Interdisciplinary Carnegie Mellon Course Bridges Chemistry and Art

PITTSBURGH—A new class at Carnegie Mellon University will require artists to don lab coats and chemists to wield brushes. In the Color of Minerals and Inorganic Pigments course, being offered for the first time this fall, students will explore the origin of the color using principles of inorganic chemistry. Just as artists did before the advent of mass-produced art materials in the 19th century, students will purify and grind minerals in the lab to create their own pigments to use in the studio and then will move on to an experience characteristic for life after the industrial revolution: chemically synthesizing their own pigments in the lab. The course—a joint effort between the Mellon College of Science and the School of Art—is different because it brings together in the same classroom senior chemistry and art students for a lesson in interdisciplinary work.

"This class cross-pollinates traditionally disparate disciplines through a lab-centered experience," said Catalina Achim, assistant professor of chemistry and co-creator of the class. "We created this class so that we can reconnect the two disciplines for a study of their common ground: the color of minerals."

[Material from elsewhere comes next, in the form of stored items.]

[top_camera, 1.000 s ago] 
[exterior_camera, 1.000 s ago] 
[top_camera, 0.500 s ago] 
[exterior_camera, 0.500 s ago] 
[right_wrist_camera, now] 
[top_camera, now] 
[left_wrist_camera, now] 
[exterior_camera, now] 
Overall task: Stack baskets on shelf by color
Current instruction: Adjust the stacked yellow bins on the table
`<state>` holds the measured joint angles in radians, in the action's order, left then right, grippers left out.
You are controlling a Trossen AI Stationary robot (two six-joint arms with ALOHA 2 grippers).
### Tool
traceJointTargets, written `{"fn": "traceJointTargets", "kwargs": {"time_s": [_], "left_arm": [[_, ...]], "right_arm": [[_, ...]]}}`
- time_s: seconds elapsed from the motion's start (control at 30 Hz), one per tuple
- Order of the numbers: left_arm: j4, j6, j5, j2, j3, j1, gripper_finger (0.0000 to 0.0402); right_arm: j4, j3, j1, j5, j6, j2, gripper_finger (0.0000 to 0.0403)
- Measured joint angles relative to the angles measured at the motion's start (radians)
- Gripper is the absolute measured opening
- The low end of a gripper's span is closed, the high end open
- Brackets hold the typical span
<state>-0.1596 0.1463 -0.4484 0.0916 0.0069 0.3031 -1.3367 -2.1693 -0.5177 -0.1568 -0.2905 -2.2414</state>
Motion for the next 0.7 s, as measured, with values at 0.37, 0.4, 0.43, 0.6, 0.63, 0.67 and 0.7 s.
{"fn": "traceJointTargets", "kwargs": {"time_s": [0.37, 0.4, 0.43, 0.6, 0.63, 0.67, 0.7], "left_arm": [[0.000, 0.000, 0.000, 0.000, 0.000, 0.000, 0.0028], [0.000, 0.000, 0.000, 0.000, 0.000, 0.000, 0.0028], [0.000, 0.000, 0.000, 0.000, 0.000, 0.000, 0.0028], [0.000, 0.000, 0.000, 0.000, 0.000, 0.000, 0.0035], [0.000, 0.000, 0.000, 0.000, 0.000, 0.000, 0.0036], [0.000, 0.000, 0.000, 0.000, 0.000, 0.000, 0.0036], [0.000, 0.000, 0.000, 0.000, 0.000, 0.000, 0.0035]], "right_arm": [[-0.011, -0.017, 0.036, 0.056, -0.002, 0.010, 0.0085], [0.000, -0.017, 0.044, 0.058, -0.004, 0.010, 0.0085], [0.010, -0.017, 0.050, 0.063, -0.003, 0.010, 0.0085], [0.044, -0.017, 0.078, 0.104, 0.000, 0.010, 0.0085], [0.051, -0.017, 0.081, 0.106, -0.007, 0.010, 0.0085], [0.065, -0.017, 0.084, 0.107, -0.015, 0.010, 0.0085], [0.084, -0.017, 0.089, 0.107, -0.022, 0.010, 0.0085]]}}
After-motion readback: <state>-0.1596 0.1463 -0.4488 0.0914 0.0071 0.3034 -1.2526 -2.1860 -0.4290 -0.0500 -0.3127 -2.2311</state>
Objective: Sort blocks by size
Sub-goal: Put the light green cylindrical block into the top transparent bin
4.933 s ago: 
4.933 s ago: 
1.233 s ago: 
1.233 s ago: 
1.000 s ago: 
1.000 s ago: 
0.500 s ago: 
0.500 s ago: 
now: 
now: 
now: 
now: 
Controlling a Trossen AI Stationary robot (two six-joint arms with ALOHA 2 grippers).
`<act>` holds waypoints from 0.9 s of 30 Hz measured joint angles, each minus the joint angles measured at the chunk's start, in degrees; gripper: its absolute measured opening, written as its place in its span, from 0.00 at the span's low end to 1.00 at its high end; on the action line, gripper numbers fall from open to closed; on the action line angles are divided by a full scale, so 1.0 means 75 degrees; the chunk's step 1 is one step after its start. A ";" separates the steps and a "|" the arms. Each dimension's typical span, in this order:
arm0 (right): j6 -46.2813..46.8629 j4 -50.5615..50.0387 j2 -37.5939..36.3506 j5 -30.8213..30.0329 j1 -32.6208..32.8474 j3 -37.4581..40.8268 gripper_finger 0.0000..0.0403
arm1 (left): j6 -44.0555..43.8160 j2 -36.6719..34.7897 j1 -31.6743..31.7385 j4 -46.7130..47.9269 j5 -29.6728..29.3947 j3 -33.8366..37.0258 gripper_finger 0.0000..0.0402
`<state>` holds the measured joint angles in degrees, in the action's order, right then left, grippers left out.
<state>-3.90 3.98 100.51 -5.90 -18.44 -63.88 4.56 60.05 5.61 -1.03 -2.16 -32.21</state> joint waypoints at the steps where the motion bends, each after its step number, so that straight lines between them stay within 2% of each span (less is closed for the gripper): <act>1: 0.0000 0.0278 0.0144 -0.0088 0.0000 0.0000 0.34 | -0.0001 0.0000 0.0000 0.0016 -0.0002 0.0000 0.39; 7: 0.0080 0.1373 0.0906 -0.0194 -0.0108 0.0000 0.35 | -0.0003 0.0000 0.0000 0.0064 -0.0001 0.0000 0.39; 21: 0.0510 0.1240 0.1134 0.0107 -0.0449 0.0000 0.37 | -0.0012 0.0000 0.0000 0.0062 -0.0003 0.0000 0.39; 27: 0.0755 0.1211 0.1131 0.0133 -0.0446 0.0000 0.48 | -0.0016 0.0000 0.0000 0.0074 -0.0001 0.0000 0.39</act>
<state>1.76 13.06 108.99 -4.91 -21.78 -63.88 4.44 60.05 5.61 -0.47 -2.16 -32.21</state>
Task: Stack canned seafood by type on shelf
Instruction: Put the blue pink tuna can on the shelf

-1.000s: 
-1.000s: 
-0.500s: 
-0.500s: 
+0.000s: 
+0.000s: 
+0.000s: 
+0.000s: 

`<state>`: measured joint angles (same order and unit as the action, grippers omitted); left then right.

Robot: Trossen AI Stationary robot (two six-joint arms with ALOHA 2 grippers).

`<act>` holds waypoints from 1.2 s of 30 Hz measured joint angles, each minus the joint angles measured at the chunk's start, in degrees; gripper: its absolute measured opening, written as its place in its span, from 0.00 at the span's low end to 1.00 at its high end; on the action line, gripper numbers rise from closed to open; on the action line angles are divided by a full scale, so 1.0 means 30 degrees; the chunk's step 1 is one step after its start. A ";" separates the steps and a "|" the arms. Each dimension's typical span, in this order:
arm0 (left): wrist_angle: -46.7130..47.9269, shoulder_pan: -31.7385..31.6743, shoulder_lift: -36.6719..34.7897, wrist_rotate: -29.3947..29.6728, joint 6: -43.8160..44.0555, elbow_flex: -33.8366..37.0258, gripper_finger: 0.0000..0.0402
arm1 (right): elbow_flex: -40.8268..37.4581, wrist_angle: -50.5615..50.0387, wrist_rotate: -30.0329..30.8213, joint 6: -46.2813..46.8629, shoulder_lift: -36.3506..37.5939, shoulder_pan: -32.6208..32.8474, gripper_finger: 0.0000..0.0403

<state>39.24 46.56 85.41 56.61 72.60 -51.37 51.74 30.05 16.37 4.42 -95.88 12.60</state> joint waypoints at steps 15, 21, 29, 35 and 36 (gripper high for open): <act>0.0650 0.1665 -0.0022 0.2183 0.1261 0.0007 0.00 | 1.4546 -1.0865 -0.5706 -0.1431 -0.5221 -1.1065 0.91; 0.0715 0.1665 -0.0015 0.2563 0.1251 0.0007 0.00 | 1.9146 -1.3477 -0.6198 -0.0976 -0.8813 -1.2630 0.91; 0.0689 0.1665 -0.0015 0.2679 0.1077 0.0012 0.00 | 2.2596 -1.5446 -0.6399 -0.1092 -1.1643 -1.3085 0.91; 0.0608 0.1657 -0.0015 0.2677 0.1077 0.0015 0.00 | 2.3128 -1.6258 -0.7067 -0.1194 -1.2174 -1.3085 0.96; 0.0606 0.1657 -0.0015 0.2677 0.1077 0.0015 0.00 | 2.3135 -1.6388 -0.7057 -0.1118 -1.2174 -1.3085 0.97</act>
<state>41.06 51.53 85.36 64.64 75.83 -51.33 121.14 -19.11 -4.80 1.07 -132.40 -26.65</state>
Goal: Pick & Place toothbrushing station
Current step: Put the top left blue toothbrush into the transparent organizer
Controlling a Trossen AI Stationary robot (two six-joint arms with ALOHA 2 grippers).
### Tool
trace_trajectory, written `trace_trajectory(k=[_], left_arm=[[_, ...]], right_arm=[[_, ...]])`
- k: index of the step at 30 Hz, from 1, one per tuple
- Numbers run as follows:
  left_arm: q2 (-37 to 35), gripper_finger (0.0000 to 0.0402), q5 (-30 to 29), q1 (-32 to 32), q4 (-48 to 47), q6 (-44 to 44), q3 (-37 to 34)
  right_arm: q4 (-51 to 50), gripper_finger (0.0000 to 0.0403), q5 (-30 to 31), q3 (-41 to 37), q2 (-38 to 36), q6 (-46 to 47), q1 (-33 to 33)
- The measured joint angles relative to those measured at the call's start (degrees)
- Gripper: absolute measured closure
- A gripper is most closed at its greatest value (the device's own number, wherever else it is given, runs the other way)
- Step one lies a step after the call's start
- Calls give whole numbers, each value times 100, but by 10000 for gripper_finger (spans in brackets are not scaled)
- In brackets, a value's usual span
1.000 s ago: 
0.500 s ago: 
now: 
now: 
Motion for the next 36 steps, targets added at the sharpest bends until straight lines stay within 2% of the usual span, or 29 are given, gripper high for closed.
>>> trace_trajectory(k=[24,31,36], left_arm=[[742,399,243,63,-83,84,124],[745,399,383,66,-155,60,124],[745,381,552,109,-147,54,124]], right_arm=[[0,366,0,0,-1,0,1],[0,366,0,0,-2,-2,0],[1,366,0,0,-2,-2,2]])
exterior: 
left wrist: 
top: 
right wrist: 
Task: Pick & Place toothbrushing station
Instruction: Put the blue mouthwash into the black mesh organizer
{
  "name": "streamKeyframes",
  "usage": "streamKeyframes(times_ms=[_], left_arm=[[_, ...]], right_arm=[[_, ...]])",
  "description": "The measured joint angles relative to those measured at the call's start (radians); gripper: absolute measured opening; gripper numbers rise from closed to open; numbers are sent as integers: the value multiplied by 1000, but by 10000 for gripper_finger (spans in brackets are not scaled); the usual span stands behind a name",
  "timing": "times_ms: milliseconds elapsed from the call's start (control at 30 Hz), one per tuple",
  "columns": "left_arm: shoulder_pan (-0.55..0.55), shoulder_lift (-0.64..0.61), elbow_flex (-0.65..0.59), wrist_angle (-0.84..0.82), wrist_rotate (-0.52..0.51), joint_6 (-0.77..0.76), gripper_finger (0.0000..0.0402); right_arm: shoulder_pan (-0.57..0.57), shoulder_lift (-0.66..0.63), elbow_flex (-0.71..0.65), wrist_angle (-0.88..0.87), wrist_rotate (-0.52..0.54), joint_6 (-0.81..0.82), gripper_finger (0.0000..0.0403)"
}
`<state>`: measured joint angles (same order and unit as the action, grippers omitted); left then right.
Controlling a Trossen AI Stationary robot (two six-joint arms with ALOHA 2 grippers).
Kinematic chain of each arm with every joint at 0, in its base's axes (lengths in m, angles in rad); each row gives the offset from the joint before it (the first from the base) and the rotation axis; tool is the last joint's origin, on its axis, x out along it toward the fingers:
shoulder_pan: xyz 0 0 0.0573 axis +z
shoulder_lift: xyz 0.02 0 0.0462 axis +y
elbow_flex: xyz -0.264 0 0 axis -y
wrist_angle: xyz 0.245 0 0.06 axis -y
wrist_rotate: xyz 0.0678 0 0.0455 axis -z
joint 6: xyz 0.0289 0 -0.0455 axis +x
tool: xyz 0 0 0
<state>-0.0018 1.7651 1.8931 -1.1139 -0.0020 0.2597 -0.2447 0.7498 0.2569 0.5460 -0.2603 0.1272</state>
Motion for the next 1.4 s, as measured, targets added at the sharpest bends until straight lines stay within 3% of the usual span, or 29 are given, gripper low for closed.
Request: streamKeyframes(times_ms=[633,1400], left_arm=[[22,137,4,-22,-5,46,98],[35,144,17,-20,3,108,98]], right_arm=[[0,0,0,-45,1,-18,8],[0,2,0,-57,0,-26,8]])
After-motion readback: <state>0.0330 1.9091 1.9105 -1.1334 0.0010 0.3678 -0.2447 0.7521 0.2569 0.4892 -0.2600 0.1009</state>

Historically, artists visited their local apothecary to get raw materials from which they derived pigments and created paints to use in their artwork. Today's artists buy ready-made paints, which may obscure the synergetic relationship between art and science, according to the course instructors. Achim and Clayton Merrell, associate professor of art, designed the course to help artists actually use chemistry as they create art; for example, the chemical interaction of pigments could be controlled to create paintings that would change over time. The course also opens the fields of mineralogy and art conservation and restoration to chemists, thus connecting their fundamental science knowledge to real life applications.

"In preparing this class it has struck me how painters and chemists work in similar environments (the laboratory/studio), with similar materials (reagents/solvents chemical compounds/pigments), and even with similar fixation on material process and 'technique' aimed at achieving various types of material transformations," said Merrell. "Color will be the focus of our class because it is one of the most obvious and seductive areas of overlap."

As part of the course, students will tour the Hillman Hall of Minerals and Gems at the Carnegie Museum of Natural History, the Research Center on the Materials of the Artist and Conservator at Carnegie Mellon, and the Carnegie Museum of Art and will examine the direct relationship between the materials showcased in the first, analyzed in the second and used in the third. They also will visit the Carnegie Museum of Art's Conservation Department, where they will see how chemistry is used to treat, preserve and restore works of art. Guest lecturers will include Paul M. Whitmore, director of the Research Center on the Materials of the Artist and Conservator, and Marc Wilson, head of the Hillman Hall of Minerals and Gems. In addition to lecture and laboratory components, the students will work collaboratively on hands-on laboratory research projects, which will build toward their final project, an exhibition on the Origin of Color to be housed in the University Center at Carnegie Mellon.

The course has been enthusiastically received; art students at Carnegie Mellon quickly filled the six available slots in one day and the waiting list is long. Chemistry students fill the other six slots. The course and its projects have been designed to expand the expertise of students in both disciplines, while exposing them to the methods, demands and aims of the other.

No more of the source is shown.